Les sensations s’enrichissent en se mêlant ou en s’ajoutant les unes aux autres.
D. L’art poétique
Toutes ces voies posées par le poète lui permettent d’ébaucher une définition de la poésie, surtout dans le refrain
et à la fin de la 2ème strophe.
Le poète traducteur du monde : Tout y parlerait/ A l’âme en secret/ Sa douce
langue natale. On trouve dans ces vers l’image du poète traducteur, déchiffreur du
monde, le poète voyant qui réinvente une langue originelle.
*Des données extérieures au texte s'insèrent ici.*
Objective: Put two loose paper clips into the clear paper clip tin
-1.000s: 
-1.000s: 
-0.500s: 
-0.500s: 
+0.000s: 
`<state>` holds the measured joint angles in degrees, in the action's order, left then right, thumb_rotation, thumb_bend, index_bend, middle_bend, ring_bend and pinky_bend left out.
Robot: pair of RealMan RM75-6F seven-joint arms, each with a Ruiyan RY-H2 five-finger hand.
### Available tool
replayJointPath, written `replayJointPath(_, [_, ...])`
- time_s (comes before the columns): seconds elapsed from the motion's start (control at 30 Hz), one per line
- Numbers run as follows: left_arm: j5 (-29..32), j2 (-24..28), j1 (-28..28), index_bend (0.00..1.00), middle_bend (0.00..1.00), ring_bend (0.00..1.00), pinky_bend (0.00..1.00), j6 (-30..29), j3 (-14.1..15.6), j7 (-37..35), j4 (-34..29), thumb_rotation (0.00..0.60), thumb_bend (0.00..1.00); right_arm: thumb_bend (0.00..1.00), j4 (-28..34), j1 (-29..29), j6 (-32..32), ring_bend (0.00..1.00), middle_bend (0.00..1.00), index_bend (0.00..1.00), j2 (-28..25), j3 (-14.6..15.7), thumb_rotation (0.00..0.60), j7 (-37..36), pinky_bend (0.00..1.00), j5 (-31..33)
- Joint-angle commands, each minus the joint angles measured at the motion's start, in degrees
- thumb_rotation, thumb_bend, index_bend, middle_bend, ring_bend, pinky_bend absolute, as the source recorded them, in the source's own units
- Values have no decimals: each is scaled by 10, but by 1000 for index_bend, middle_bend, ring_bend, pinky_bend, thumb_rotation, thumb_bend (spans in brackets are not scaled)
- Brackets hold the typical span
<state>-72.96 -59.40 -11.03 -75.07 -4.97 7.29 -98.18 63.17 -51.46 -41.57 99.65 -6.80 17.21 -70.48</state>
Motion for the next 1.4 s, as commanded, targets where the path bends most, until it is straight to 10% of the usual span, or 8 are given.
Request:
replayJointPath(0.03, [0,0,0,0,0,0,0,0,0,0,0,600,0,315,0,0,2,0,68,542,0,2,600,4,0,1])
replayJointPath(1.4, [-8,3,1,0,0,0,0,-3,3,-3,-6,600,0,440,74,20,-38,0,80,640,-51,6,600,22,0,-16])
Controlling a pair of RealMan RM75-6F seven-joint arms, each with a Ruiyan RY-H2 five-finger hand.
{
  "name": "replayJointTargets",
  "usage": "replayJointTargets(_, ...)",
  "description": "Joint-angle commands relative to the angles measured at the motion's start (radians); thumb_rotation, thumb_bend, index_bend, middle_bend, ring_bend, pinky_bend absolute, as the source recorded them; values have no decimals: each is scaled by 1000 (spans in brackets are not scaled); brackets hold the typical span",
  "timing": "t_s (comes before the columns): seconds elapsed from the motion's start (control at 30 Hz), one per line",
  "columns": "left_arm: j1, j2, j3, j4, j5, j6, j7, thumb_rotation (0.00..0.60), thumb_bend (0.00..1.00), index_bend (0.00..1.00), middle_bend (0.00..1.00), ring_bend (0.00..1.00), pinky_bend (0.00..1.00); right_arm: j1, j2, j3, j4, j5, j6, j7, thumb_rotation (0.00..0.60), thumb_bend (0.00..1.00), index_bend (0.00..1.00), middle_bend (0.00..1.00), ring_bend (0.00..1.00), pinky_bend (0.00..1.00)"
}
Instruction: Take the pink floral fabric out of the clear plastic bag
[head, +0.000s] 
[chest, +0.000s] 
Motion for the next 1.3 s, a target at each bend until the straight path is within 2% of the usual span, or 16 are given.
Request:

Une poésie sensuelle, spirituelle et esthétique : le refrain parfait cette définition
de l’esthétique baudelairienne. Tout et le tour restrictif ne…….que mettent en
évidence le caractère synthétique de cette définition, reprise 3 fois. Elle porte une
triple référence :
la beauté et le luxe renvoient à des concepts esthétiques de raffinement
la volupté rappelle l’importance de la sensualité
l’ordre et le calme touchent à des qualités de maîtrise et de rigueur qui mènent à l’harmonie de
l’esprit
Le rythme harmonieux de ce distique place ce poème sous le signe de la paix de l’âme et donne au
poème une structure circulaire qui lui confère un pouvoir d’envoûtement.
CONCLUSION
« L’Invitation au voyage » est un poème consacré à l’idéal. Son architecture symétrique, sa musicalité profonde
et la richesse de ses évocations révèlent l’aspiration baudelairienne vers une beauté supérieure et entrouvrent la
porte d’un paradis spirituel, sensuel et esthétique. Poème d’amour voluptueux, ce poème nous donne, au-delà de
sa musicalité subtile, une des meilleures définitions du voyage baudelairien : le voyage intérieur.